Rapid normalization of antipyrine oxidation by heme in variegate porphyria.

Effects of heme on hepatic xenobiotic drug metabolism were investigated in eight subjects with variegate porphyria. A single infusion of heme arginate (3 mg/kg heme) reversed rapidly the prolonged mean elimination half‐life of antipyrine from 27.2 to 12.7 hours (p < 0.001) and increased total clearance from 0.23 to 0.44 ml/min/kg (p < 0.001). Excretion of 6β‐hydroxycortisol and d‐glucaric acid increased significantly during heme infusion. Excretion of urinary porphyrin precursors increased during the antipyrine test but was normalized by heme. It is concluded that in variegate porphyria a partial block in heme biosynthesis results in subnormal capacity of P450‐associated monooxygenases, but this is easily normalized by exogenous heme.

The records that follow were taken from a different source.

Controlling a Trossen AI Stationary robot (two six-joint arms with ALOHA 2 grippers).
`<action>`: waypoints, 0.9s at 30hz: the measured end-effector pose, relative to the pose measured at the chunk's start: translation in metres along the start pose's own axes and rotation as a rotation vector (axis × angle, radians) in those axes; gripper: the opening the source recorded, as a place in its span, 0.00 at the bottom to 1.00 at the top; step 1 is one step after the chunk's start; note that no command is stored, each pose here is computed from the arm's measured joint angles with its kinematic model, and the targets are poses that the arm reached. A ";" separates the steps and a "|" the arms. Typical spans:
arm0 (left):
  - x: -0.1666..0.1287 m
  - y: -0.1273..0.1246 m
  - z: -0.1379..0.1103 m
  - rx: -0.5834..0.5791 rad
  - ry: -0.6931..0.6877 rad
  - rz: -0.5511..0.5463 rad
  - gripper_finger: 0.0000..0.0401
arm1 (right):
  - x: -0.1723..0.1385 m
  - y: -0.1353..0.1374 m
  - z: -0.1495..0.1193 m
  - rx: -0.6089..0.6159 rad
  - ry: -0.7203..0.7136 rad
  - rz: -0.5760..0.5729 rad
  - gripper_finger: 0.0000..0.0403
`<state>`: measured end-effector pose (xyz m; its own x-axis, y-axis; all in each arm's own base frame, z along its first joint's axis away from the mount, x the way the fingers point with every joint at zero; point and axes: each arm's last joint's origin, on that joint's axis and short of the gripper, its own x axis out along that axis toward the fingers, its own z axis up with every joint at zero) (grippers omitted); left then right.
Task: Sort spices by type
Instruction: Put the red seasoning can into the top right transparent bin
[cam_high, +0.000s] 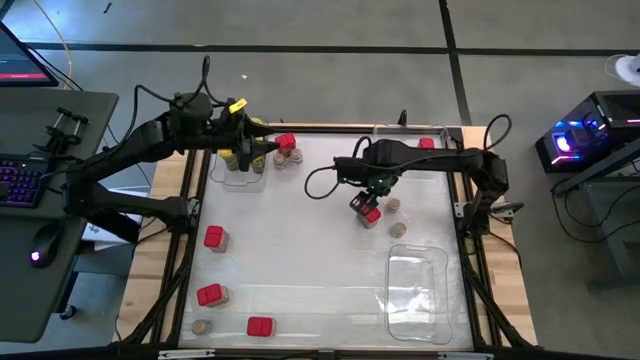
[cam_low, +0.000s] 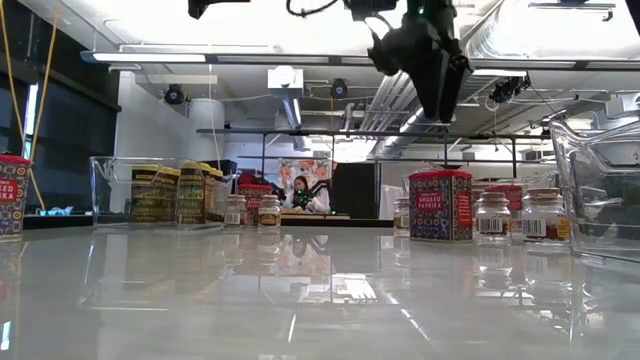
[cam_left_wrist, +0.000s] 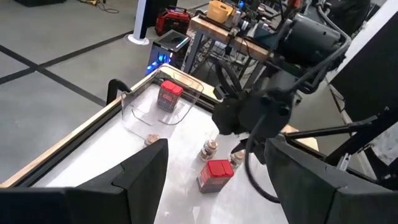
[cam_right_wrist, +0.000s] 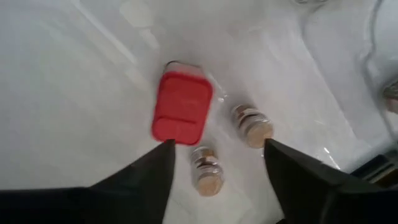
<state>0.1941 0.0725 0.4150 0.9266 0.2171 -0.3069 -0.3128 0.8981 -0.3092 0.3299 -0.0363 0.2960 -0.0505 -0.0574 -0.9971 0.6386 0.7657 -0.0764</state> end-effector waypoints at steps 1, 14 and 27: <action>0.000 0.000 -0.001 0.000 0.006 -0.001 0.64 | 0.002 -0.001 0.001 -0.005 0.003 -0.013 0.65; 0.000 0.001 -0.003 -0.004 0.029 0.004 0.64 | 0.008 -0.042 -0.081 0.342 -0.080 0.301 0.75; 0.000 0.001 0.000 -0.028 0.006 0.000 0.64 | 0.060 0.002 -0.010 0.258 -0.080 0.154 0.75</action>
<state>0.1937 0.0729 0.4145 0.9253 0.2152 -0.3123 -0.3190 0.8868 -0.3342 0.3206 -0.0318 0.2359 0.1162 -0.0109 -0.9932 0.8086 0.5817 0.0883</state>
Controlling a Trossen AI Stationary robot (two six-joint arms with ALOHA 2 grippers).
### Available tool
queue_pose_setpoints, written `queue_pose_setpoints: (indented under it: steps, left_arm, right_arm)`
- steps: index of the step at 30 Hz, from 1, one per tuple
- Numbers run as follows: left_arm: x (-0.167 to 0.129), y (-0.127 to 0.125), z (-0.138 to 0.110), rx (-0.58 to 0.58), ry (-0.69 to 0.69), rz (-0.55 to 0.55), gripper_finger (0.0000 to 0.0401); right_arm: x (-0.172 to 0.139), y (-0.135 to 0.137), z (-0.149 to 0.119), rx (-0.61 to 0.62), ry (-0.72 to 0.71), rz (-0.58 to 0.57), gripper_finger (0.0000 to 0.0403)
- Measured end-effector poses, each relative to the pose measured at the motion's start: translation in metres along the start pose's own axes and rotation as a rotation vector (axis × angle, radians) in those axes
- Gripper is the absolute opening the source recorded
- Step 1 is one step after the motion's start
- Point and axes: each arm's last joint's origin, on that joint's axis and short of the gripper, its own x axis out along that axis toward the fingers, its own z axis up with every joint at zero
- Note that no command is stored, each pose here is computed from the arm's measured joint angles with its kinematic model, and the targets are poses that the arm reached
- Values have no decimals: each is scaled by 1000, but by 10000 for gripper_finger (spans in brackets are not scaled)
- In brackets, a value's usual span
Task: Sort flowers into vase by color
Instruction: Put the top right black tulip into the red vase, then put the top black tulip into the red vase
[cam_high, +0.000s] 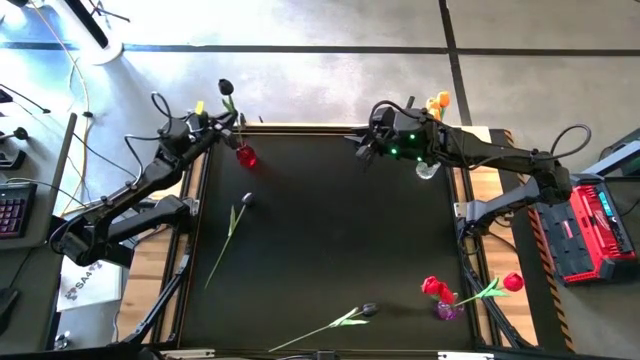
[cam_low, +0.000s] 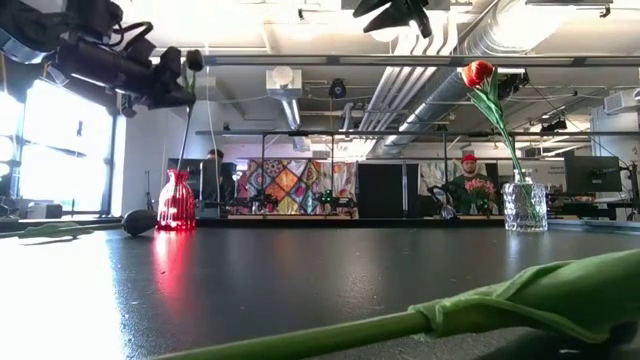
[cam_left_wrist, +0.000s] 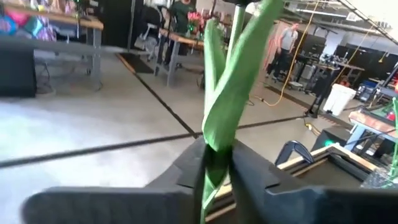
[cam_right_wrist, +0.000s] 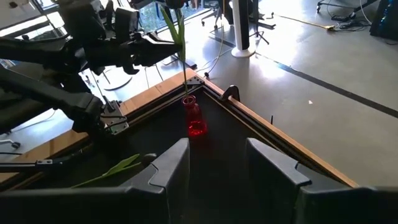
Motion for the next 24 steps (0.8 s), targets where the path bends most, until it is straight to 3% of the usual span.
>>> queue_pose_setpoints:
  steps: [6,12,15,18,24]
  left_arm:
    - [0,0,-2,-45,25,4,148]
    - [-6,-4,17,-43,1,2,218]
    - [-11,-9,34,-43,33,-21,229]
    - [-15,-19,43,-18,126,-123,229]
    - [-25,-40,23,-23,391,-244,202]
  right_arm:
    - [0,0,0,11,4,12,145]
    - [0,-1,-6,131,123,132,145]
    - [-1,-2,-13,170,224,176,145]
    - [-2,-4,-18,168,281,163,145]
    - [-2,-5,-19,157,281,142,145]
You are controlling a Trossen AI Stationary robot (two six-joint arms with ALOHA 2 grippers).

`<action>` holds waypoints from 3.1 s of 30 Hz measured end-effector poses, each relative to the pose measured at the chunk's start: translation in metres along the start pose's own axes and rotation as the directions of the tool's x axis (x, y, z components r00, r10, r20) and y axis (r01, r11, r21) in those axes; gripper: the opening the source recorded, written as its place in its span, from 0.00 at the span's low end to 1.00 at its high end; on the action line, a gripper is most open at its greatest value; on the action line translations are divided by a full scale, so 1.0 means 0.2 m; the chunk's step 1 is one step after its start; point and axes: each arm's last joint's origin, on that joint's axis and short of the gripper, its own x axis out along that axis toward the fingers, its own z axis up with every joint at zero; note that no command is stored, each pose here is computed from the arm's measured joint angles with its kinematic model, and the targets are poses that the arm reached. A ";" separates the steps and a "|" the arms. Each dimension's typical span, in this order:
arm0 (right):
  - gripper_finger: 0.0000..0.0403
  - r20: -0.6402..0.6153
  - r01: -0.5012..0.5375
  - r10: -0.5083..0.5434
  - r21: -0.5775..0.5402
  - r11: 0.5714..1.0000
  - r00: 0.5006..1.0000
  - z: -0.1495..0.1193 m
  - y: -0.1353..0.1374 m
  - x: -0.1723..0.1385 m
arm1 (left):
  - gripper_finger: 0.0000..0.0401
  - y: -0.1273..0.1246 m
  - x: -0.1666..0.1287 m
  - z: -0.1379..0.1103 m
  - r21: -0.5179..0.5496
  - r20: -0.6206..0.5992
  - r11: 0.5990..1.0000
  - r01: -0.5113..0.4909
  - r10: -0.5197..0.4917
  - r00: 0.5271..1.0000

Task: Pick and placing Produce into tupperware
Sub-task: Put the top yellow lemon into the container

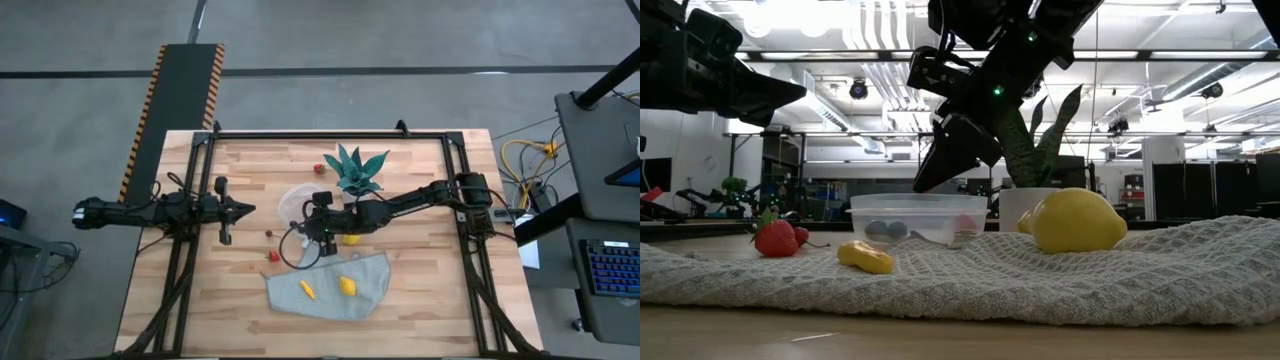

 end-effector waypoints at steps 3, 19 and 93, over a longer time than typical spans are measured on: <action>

Optical and EPR spectroscopy studies on haem arginate, a new compound used for treatment of porphyria

A protohaem compound, used for treatment of porphyrias, has been studied to elucidate its state of aggregation. EPR and absorption spectroscopy measurements reveal that 38.3 mM protohaem, dissolved in 40% 1,2-propanediol/10% ethanol/water solution, also containing 153 mM arginine, is partly EPR silent. It exists as high molecular weight aggregates and probably also as mu-oxo-dimers. Dilution in the aqueous alcohol solution dissolves the aggregates first to oligomers and dimers, and finally to monomers (Kdiss = 24 X 10(-6)M). When haem is diluted in 0.9% sodium chloride, a fully monomeric state is not reached even at 1 microM concentration. At 3.5 microM concentration, that used for infusion in patients, the haem is still totally aggregated.